The Institute of Economic Affairs (IEA) has described the recent signing of a Memorandum of Understanding (MoU) extending the petroleum licences of Tullow Oil and its partners to 2040 as lacking good faith, transparency, probity and accountability.
In a press release, the think-tank noted that the MoU “is starkly at odds with the Government’s own commitment to reset and strengthen governance of the extractive sector.”
That the operational relationship between Tullow and Ghana, according to the IEA, “is riddled with challenges, including a series of high-profile international arbitration disputes that casts a shadow of doubt over the existing Petroleum Agreement.”
A notable instance the IEA recalled was when “the Ghana Revenue Authority (GRA) assessed a Branch Profit Remittance Tax (BPRT) liability of USD 320 million against Tullow for the period 2012-2016, following a thorough audit”. Tullow, IEA added, refused to comply and challenged the claim through international arbitration.
The IEA pointed at another tax dispute which, as the think-tank put it, “Tullow has refused to pay and is contesting an additional GRA-assessed tax liability of USD 387 million, based on disallowed interest deductions from 2010 to 2020.”

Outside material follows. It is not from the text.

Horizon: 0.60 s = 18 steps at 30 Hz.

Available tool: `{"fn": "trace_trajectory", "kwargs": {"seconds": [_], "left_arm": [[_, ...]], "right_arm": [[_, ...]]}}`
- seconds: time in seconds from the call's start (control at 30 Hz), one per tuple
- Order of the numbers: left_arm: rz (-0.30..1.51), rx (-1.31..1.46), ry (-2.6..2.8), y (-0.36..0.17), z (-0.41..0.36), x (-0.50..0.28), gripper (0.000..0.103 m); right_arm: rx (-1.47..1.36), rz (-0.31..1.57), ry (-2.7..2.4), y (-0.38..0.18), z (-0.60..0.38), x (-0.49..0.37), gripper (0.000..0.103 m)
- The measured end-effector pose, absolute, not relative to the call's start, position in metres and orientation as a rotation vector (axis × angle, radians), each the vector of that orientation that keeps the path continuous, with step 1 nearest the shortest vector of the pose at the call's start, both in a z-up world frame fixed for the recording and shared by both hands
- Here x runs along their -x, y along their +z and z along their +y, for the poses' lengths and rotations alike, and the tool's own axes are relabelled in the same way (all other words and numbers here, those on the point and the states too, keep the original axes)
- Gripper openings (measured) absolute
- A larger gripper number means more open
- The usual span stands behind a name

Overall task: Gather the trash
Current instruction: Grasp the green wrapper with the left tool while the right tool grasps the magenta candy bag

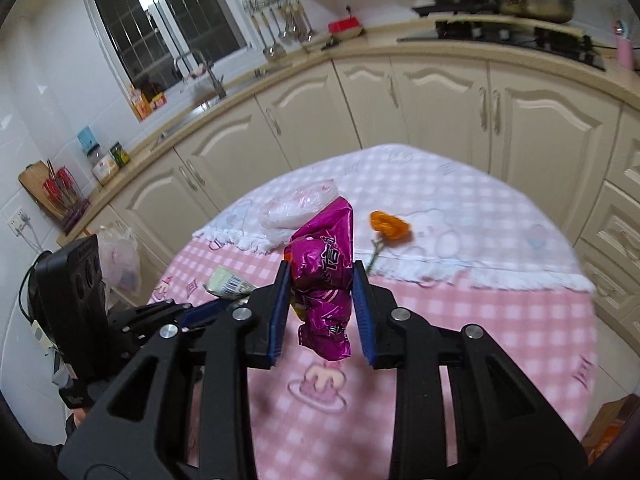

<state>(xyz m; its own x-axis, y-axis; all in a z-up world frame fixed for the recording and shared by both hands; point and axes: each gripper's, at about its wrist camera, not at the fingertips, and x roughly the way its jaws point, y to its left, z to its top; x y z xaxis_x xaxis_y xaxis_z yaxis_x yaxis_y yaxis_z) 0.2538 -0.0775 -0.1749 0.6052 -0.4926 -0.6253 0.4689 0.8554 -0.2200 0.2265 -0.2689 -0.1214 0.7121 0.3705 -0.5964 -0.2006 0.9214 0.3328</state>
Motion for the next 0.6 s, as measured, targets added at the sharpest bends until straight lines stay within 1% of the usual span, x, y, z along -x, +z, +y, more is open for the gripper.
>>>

In the light of the foregone issues, the IEA “strongly urges the Government to immediately suspend the ongoing process to extend Tullow Petroleum licences – originally due to expire in 2036,” adding “we must not compound existing problems by embedding them into future agreements.”
Many countries, the IEA has observed, “have transitioned away from the colonial-style concession agreements toward service contracts and more state-led governance.”
Going forward, the IEA urged the President to prioritise national welfare as it recommends the Norwegian model “which allows the state to retain ownership of oil resources and contracts private firms like Tullow to deliver services on a fee basis – ensuring greater returns and control.”
Continuing, the IEA called on the President “to honour the over 2 million vote margin in the 2024 elections – one of the highest electoral margins in the Fourth Republic – by initiating a transformative reset of Ghana’s petroleum governance regime.”